BRIEF: Each line from the one holding "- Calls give" to the end of the listing below must be given again exactly as it appears.

DATA LISTING:
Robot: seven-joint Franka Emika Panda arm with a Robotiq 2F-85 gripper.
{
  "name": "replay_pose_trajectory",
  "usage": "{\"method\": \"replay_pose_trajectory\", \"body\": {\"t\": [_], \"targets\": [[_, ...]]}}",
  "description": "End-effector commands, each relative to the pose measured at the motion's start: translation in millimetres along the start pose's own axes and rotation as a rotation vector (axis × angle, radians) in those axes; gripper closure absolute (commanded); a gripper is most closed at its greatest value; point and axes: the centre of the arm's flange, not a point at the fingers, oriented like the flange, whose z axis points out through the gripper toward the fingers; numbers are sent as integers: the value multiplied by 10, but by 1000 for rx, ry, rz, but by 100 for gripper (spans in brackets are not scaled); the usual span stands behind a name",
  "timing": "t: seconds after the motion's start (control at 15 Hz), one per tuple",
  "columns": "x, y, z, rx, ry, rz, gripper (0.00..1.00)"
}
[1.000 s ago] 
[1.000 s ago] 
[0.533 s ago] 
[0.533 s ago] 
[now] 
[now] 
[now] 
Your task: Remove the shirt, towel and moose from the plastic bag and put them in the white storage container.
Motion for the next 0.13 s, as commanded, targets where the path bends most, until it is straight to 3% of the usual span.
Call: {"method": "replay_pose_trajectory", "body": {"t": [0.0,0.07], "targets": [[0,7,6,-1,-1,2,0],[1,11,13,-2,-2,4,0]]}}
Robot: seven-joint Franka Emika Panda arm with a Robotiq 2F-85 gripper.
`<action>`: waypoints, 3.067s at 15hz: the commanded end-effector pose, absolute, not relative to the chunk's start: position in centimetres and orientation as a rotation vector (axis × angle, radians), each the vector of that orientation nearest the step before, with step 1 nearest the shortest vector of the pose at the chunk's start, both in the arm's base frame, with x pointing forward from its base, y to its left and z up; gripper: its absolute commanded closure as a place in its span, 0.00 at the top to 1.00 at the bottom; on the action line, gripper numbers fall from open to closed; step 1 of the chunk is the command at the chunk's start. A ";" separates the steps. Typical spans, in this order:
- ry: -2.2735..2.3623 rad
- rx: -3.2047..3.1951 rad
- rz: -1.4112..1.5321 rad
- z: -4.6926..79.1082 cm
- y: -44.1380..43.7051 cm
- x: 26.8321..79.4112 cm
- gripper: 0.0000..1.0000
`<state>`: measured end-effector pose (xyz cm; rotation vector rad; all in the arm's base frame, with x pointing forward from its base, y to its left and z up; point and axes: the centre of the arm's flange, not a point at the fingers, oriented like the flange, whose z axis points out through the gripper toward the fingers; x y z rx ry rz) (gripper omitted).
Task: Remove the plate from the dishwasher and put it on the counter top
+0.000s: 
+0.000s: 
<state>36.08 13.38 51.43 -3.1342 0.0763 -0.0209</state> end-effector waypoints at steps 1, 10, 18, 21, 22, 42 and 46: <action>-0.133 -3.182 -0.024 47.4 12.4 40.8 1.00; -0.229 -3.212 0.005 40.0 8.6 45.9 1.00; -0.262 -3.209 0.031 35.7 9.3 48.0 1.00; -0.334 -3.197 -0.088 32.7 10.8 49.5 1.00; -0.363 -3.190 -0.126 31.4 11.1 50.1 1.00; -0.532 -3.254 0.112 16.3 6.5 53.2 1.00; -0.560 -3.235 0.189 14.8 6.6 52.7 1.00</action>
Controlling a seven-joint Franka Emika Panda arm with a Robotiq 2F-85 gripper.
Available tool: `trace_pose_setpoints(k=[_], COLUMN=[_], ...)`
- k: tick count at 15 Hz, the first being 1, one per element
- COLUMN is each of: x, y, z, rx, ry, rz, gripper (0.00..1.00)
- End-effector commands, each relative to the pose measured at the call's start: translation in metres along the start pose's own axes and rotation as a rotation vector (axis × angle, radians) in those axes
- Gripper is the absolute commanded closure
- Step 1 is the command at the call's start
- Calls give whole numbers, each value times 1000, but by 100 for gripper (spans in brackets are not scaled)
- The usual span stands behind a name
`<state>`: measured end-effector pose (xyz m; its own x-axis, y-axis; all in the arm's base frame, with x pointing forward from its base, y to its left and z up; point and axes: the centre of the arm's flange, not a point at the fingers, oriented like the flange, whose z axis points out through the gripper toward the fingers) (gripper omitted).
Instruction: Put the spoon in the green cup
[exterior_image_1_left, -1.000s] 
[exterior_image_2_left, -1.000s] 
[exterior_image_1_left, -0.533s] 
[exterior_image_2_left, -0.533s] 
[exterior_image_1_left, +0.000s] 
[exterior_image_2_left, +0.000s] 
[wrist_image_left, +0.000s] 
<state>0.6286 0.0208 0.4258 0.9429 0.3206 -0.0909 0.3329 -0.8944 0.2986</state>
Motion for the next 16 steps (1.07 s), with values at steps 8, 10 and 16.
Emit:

OUTPUT BELOW:
- Calls give whole numbers, each value times 1000, but by 100 for gripper (spans in brackets are not scaled)
- The usual span stands behind a name
`<state>`: measured end-effector pose (xyz m; its own x-axis, y-axis; all in the arm's base frame, with x pointing forward from its base, y to its left and z up; point and axes: the centre of the arm's flange, not a point at the fingers, oriented like the flange, whose z axis points out through the gripper toward the fingers) (gripper omitted).
Instruction: Put the spoon in the green cup
[exterior_image_1_left, -1.000s] 
[exterior_image_2_left, -1.000s] 
[exterior_image_1_left, -0.533s] 
[exterior_image_2_left, -0.533s] 
[exterior_image_1_left, +0.000s] 
[exterior_image_2_left, +0.000s] 
[wrist_image_left, +0.000s] 
<state>0.6286 0.0208 0.4258 0.9429 0.3206 -0.0909 0.3329 -0.8944 0.2986</state>
Motion for the next 16 steps (1.07 s), with values at steps 8, 10 and 16.
Emit:

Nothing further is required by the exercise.